• **Task requirements**
Please give an exact transcription of the lines below, from the one that contains "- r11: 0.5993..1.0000" to the very last, with no other lines.

• **Input data**
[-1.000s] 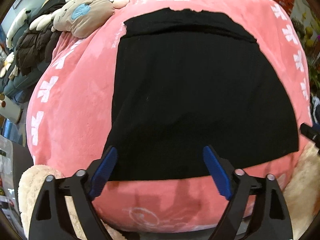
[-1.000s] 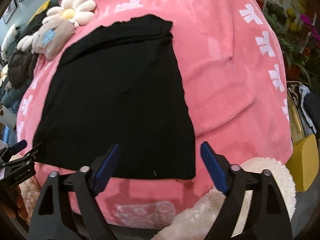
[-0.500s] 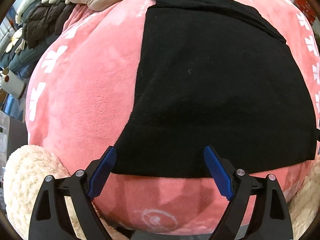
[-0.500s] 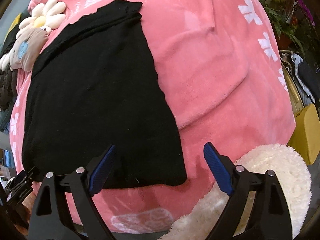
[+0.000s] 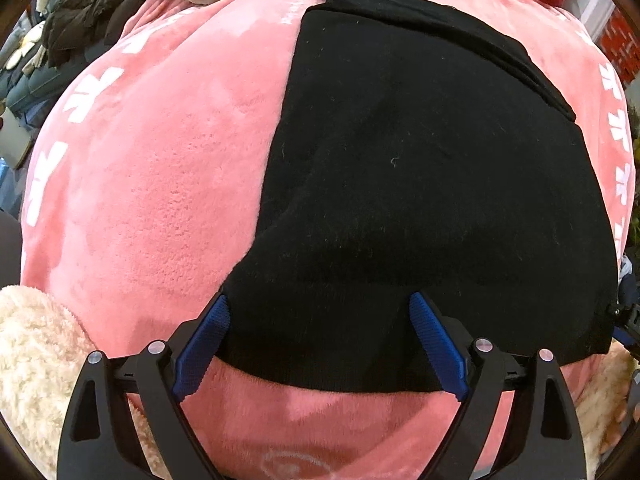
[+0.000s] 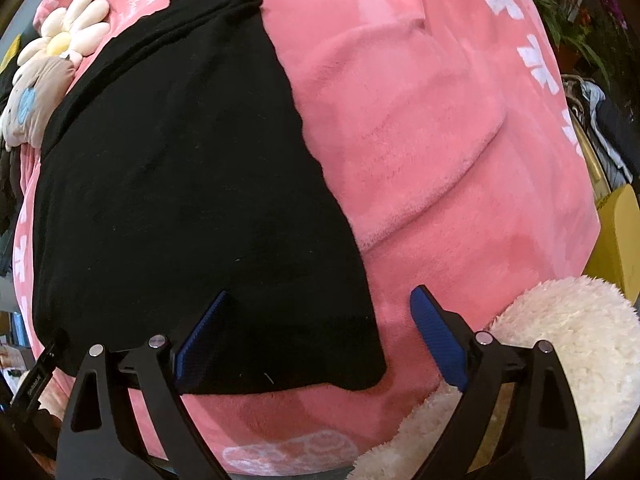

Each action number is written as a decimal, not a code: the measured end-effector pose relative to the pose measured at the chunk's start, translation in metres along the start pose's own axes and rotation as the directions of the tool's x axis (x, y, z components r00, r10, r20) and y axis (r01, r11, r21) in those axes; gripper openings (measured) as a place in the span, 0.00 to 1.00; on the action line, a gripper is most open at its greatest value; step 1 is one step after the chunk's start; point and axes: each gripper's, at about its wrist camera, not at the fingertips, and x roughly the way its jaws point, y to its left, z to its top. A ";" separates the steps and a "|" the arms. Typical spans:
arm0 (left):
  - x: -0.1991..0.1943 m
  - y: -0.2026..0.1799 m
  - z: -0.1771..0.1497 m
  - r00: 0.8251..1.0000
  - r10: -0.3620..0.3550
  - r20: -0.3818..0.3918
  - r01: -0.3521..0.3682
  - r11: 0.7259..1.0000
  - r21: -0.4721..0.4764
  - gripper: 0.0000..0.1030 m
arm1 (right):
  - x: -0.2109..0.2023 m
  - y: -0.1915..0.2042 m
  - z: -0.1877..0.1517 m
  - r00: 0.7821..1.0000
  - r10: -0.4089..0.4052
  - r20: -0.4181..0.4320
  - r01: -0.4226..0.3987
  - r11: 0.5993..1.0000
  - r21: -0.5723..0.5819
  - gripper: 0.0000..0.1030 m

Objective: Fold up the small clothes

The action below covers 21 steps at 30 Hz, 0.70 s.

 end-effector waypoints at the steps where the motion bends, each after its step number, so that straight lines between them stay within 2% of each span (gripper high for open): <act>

• **Solution to the exercise**
  - r11: 0.5993..1.0000
  - r21: -0.5723..0.5819
  - gripper: 0.0000..0.1030 m

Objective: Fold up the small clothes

The action below covers 21 steps at 30 Hz, 0.70 s.

 end-effector waypoints at the steps where the motion bends, each after its step number, so that straight lines between them stay within 2% of each span (gripper high for open): <act>

No part of the exercise remains unanswered.